Measuring developer experience, benchmarks, and providing a theory of improvement.

Published on December 8, 2024. productivity (4), management (209), wardley (6)

Back in 2020, I wrote a piece called My skepticism towards current developer meta-productivity tools, which laid out my three core problems with developer productivity measurement tools of the time:

Using productivity measures to evaluate rather than learn
Instrumenting metrics required tweaks across too any different tools
Generally I found tools forced an arbitrary, questionable model onto the problem

Two and a half years later, I made an angel investment in DX, which at the time I largely viewed as taking a survey-driven, research-backed approach to developer productivity. I was recently chatting with Abi Noda, co-founder at DX, and thought it would be an interesting time to revise my original thesis both generally and in response to DX’s release of DX Core 4.

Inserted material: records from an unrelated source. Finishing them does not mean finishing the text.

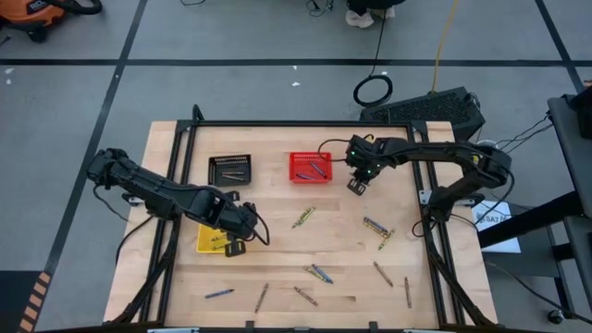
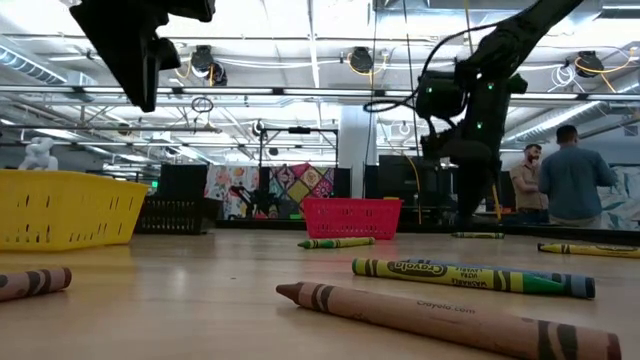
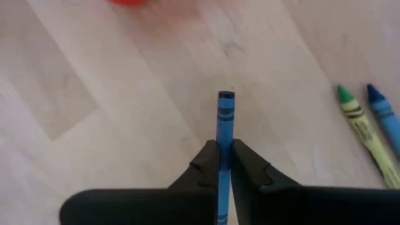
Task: Sort crayons
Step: Put the blue crayon into the red bin
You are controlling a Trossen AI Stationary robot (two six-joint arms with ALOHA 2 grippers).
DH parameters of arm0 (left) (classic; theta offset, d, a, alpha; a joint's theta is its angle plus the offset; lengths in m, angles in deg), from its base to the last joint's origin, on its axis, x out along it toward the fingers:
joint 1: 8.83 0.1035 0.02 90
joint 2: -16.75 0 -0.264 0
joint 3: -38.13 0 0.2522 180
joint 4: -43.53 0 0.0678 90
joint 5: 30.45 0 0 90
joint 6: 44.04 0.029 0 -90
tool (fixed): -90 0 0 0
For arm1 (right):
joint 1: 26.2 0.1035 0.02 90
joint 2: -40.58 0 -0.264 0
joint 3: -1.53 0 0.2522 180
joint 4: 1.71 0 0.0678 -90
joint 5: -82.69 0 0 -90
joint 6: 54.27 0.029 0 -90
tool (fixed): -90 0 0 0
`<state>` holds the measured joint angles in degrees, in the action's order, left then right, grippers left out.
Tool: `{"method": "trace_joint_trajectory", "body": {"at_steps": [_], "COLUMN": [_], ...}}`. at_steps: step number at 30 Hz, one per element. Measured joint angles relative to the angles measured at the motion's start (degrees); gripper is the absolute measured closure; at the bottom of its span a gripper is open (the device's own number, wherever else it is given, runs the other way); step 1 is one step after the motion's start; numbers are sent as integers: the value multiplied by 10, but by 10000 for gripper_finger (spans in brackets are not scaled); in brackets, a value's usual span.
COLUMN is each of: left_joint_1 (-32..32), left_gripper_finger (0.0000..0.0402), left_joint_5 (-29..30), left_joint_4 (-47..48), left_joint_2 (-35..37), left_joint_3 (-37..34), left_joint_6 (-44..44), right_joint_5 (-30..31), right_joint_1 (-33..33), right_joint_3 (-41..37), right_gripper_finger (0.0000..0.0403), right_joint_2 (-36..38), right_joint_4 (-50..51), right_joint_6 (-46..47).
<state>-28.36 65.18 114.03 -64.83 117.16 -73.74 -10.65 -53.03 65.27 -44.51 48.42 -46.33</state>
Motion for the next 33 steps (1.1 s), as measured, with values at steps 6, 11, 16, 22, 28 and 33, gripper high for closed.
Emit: {"method": "trace_joint_trajectory", "body": {"at_steps": [6, 11, 16, 22, 28, 33], "left_joint_1": [0, 0, 5, 22, 27, 27], "left_gripper_finger": [322, 322, 322, 322, 322, 322], "left_joint_5": [6, 6, 9, 29, 29, 28], "left_joint_4": [-11, -15, -35, -54, -54, -55], "left_joint_2": [0, 0, 0, 0, 0, 0], "left_joint_3": [0, 0, 0, 0, 0, 0], "left_joint_6": [2, 2, 5, 6, 30, 31], "right_joint_5": [-2, -50, -89, -90, -90, -110], "right_joint_1": [3, 3, 13, 28, 30, 30], "right_joint_3": [0, 1, 1, 2, 2, 2], "right_gripper_finger": [402, 402, 402, 403, 403, 403], "right_joint_2": [45, 67, 67, 54, 34, -2], "right_joint_4": [-19, -83, -195, -297, -356, -416], "right_joint_6": [8, 19, 40, 49, 48, 29]}}
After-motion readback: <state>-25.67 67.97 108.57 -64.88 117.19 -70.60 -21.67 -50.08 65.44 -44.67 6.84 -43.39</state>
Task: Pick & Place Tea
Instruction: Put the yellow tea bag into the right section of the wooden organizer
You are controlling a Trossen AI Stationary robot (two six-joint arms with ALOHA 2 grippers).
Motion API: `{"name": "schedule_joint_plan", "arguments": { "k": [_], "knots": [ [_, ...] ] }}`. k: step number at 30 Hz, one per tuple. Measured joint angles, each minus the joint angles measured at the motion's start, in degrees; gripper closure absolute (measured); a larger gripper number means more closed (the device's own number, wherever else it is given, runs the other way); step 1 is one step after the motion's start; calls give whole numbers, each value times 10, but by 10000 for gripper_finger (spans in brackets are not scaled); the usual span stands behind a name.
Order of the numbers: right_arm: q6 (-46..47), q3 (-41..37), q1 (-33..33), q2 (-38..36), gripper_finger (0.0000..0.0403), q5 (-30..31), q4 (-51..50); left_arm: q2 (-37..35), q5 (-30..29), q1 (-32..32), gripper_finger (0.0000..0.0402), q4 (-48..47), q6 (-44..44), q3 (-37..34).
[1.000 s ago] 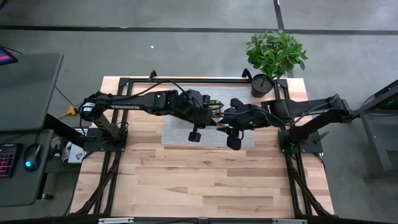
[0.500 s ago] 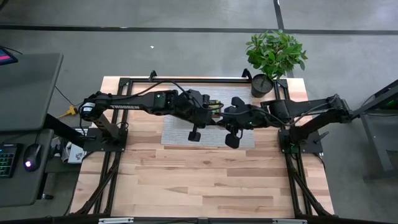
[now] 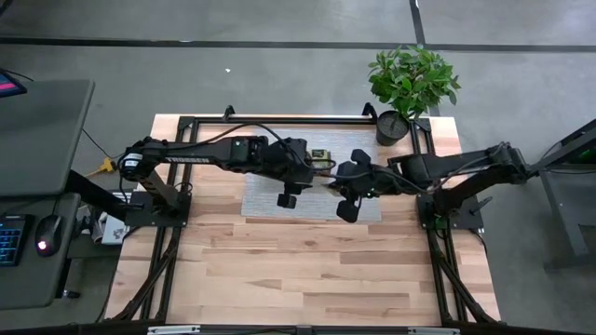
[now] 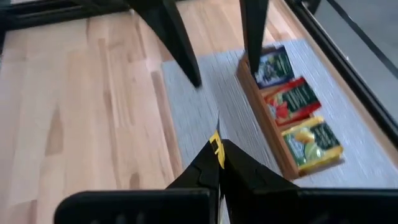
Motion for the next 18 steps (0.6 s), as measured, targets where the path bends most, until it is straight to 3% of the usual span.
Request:
{"name": "schedule_joint_plan", "arguments": {
  "k": [4, 10, 18],
  "knots": [
    [33, -81, 0, -41, 402, 14, 65, 0, -36, 0, 207, -35, 0, -1],
    [73, -244, 0, -130, 402, 37, 262, -35, -23, 0, 203, 37, -8, -73],
    [84, -393, -10, -164, 403, 45, 509, -188, -8, 0, 202, 238, -104, -337]
  ]
}}
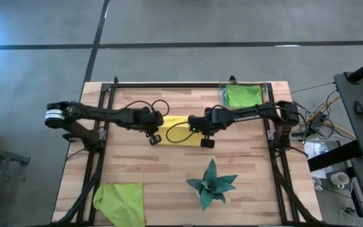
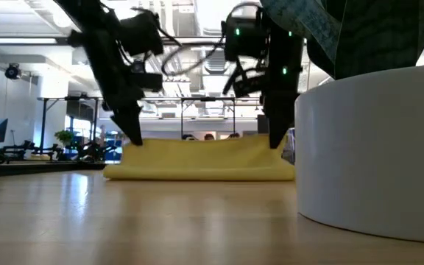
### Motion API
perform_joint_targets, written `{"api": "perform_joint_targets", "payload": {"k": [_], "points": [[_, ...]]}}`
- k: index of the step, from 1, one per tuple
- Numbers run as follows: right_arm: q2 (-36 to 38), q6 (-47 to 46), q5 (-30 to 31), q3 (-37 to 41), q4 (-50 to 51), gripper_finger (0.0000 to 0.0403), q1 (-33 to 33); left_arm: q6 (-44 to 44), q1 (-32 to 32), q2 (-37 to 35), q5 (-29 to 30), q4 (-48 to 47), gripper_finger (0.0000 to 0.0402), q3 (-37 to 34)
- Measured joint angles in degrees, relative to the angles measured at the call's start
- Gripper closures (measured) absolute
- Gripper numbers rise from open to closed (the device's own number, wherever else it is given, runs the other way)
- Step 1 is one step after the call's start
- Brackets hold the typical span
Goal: Fold microfiber towels
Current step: Fold the yellow microfiber cloth
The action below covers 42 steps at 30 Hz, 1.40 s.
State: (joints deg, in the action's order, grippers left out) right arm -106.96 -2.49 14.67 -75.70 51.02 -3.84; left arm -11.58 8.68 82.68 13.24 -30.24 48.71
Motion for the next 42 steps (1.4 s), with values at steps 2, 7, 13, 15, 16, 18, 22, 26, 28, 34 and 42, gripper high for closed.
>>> {"api": "perform_joint_targets", "payload": {"k": [2,7,13,15,16,18,22,26,28,34,42], "points": [[0.0,0.6,0.0,1.5,-2.1,0.0394,-1.2,1.4,0.8,1.7,-0.7,1.2,0.0401,0.1],[0.0,1.1,0.0,2.8,-6.3,0.0394,-3.5,1.9,1.5,5.1,-0.9,4.0,0.0401,1.3],[0.0,3.5,0.2,6.1,-12.4,0.0394,-4.2,2.1,1.5,5.6,-1.0,4.3,0.0401,3.2],[0.0,3.8,0.4,6.8,-12.6,0.0394,-4.2,2.4,1.7,5.2,-0.9,4.0,0.0401,3.3],[0.0,4.0,0.4,7.1,-12.6,0.0394,-4.3,2.9,1.9,5.0,-0.9,4.1,0.0401,3.3],[0.0,4.2,0.6,7.9,-12.6,0.0394,-4.7,3.3,2.5,5.0,-0.6,4.2,0.0401,3.3],[0.0,4.7,2.1,9.1,-12.9,0.0394,-5.6,4.1,4.3,5.4,1.8,4.2,0.0401,3.2],[-0.1,4.7,3.4,9.6,-14.8,0.0394,-7.2,4.5,6.3,6.4,2.1,5.0,0.0401,2.6],[-0.1,5.0,3.6,9.8,-16.8,0.0394,-7.7,4.5,6.9,6.8,2.1,5.7,0.0401,2.3],[-0.1,6.6,3.4,10.1,-18.4,0.0394,-8.4,4.6,7.5,7.7,2.1,6.7,0.0401,2.3],[0.7,9.1,3.4,3.8,-9.7,0.0394,-8.7,4.6,7.5,4.2,1.1,3.2,0.0401,3.5]]}}
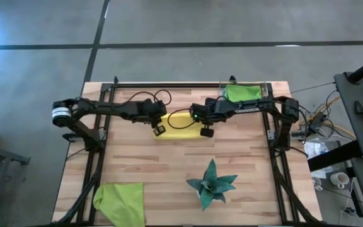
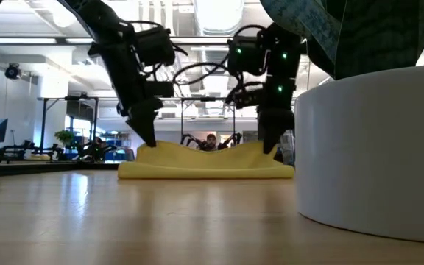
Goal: Fold microfiber towels
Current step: Fold the yellow microfiber cloth
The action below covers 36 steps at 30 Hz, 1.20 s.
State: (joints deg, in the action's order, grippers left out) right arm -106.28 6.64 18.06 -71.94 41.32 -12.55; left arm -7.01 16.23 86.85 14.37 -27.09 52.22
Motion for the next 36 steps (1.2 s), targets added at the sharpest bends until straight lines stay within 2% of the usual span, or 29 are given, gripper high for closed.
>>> {"api": "perform_joint_targets", "payload": {"k": [6,12,16,21,30,33,36], "points": [[-2.4,2.6,0.1,1.3,-6.0,0.0394,-2.8,0.1,1.8,0.7,1.1,0.3,0.0401,-2.4],[-7.5,4.1,0.2,1.2,-6.1,0.0394,-3.6,0.0,1.9,4.0,0.7,5.4,0.0402,-3.6],[-8.5,3.6,3.2,0.7,-7.3,0.0390,-3.6,0.3,1.9,4.6,2.4,8.7,0.0402,-3.5],[-6.9,3.4,3.4,0.9,-7.2,0.0350,-3.7,0.4,1.9,3.7,6.6,7.8,0.0382,-3.5],[0.7,3.5,4.3,0.7,-5.3,0.0253,-3.2,1.4,1.9,-4.2,11.5,-0.4,0.0294,-2.7],[3.4,1.8,2.5,1.0,-6.1,0.0240,-2.3,1.8,1.8,-8.2,9.7,-0.5,0.0276,-3.5],[3.9,0.0,-7.0,2.5,-9.4,0.0239,-1.2,2.8,1.6,-10.2,1.1,5.6,0.0270,-6.6]]}}
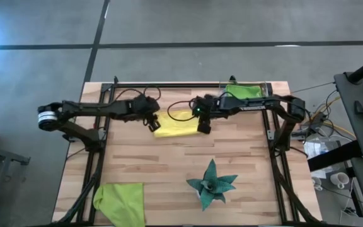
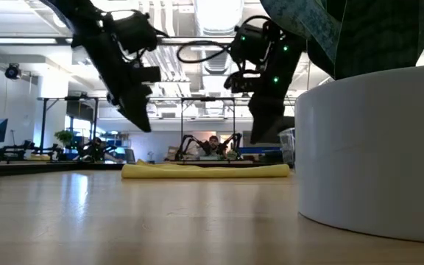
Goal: Fold microfiber towels
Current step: Fold the yellow microfiber cloth
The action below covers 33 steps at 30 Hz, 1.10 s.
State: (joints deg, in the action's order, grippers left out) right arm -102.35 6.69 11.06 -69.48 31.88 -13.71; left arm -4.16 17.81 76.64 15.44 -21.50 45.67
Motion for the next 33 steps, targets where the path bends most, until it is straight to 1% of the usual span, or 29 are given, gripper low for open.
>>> {"api": "perform_joint_targets", "payload": {"k": [1,3,5,7,8,9,10,12,13,14,16,17,18,19,20,23,24,26,29,33], "points": [[-0.1,-0.7,-3.4,1.0,-2.3,0.0240,0.5,0.0,-0.2,0.0,-3.6,4.1,0.0270,-1.9],[-0.8,-2.1,-6.3,3.4,-7.7,0.0243,1.8,-0.7,-0.9,0.8,-7.9,12.6,0.0270,-6.5],[-2.0,-2.9,-6.6,5.7,-10.9,0.0245,3.0,-1.3,-1.7,2.9,-8.4,19.2,0.0270,-10.1],[-3.2,-3.6,-6.8,7.2,-10.7,0.0246,4.1,-1.1,-2.0,4.9,-8.6,20.4,0.0269,-12.4],[-3.4,-3.6,-6.8,7.5,-9.6,0.0245,4.4,-0.2,-2.3,5.9,-9.7,20.4,0.0269,-13.0],[-3.5,-3.2,-6.7,7.8,-7.8,0.0244,4.7,0.7,-2.8,6.8,-12.1,20.5,0.0269,-13.3],[-3.4,-2.3,-6.7,7.8,-5.4,0.0243,4.8,1.5,-3.6,7.3,-15.9,20.6,0.0269,-13.4],[-3.4,0.6,-4.7,7.2,-0.7,0.0241,4.5,2.7,-5.6,8.1,-24.6,21.2,0.0269,-13.2],[-3.3,2.7,-1.1,6.5,1.2,0.0240,4.2,3.2,-6.9,8.4,-26.9,21.4,0.0269,-12.4],[-3.2,4.7,3.6,5.9,2.4,0.0239,3.7,3.7,-8.1,8.5,-27.2,21.4,0.0269,-11.7],[-3.1,8.4,12.7,3.9,2.6,0.0239,2.6,6.2,-9.9,7.9,-26.3,21.1,0.0269,-10.0],[-2.8,9.7,15.1,2.7,2.3,0.0239,2.1,7.9,-10.6,7.5,-24.5,20.6,0.0269,-9.0],[-2.3,10.4,16.0,1.7,2.4,0.0239,1.7,9.5,-10.9,7.0,-22.1,19.7,0.0269,-8.0],[-2.0,10.7,15.6,0.6,2.5,0.0239,1.4,10.8,-11.0,6.1,-19.0,18.4,0.0269,-7.2],[-1.8,10.4,13.7,-0.4,2.1,0.0239,1.3,11.7,-11.0,5.3,-16.1,17.7,0.0269,-6.6],[-1.8,8.1,3.6,-1.5,1.8,0.0239,1.4,13.9,-10.2,3.3,-9.8,18.4,0.0269,-5.8],[-1.8,7.2,0.2,-1.3,0.6,0.0239,1.4,14.8,-9.7,2.8,-9.0,18.1,0.0269,-5.9],[-1.8,5.1,-4.4,-0.1,-5.0,0.0239,1.7,16.1,-8.6,2.8,-8.9,19.3,0.0269,-6.0],[-2.9,2.5,-5.5,2.2,-12.0,0.0239,2.1,17.9,-7.5,4.8,-8.8,21.4,0.0269,-7.5],[-5.5,3.4,-6.7,3.7,-13.1,0.0239,2.3,18.1,-7.4,9.4,-8.9,22.2,0.0269,-8.7]]}}
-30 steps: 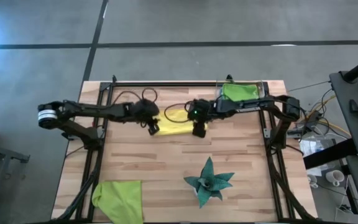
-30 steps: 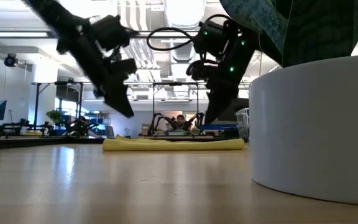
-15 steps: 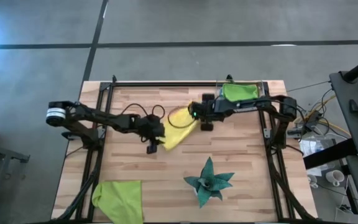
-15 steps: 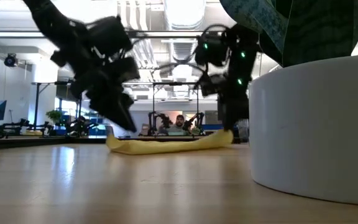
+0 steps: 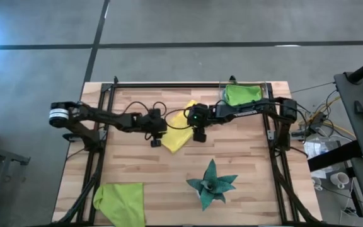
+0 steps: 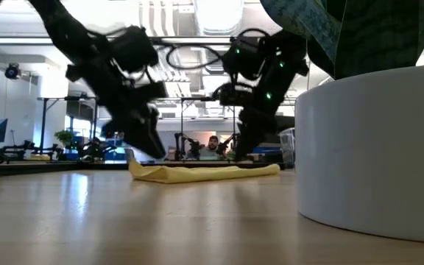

Checklist for developer meta-productivity tools

In 2024, I think this is the checklist for a world-class developer meta-productivity tool:

Pull metrics in from most vendors (e.g. Github) automatically. Support converting metrics from primary observability systems (e.g. Datadog). Support custom emitting metrics.
Automatically graph those metrics in a consistent fashion. This includes denormalizing the data across vendors, such that those relying on standard vendors do near-zero customization. (Implicitly this also means rejecting measurements that are inherently complex, looking at you, lead time.)
Plot values against comparable benchmark data, ensuring that all these values have high “judge-ability” such that you, your CTO, or your Board, can judge your company’s performance relative to peer companies.
Provide a “theory of improvement” such that you can roughly translate your scores into the projects to invest in. These should be as narrow as possible. A great example would be: 90% of your incidents involve one of these five files; you should prioritize hardening their contents.
A broader example could be along the lines of: generally teams that score highly on this dimension utilize these practices (e.g. trunk-based development), and those that score lower use these other practices (e.g. long-lived branch development).

I think if you can provide all four of those, then you have provided a highly valuable, effective tool.

Implicitly a network product

This is something of an aside, but I particularly believe that there’s an important breakpoint between products that offer only the first two (ingestion and charting) from products that offer the third (benchmarking). This is because I increasingly believe that developer data is only judge-able in the context of benchmarks, and you can only provide benchmarks if you have a network of companies sharing their data in a common place. Also, they need to be sharing it in a way where the data itself is relatively verifiable (there’s a long history of inaccurate self-supplied datasets powering products that gradually undermine user trust).

If you believe that benchmarks are foundational, then the winning generational developer meta-productivity tool is a network product, and that means that only one or two winners will exist in the exosystem. (Because only so many companies can be vendors to enough of these companies to build good benchmarks.) This is a significant shift away from my earlier thinking here, because now there’s an underlying mechanism to force this market to converge rather than remain fragmented across thousands of small vendors.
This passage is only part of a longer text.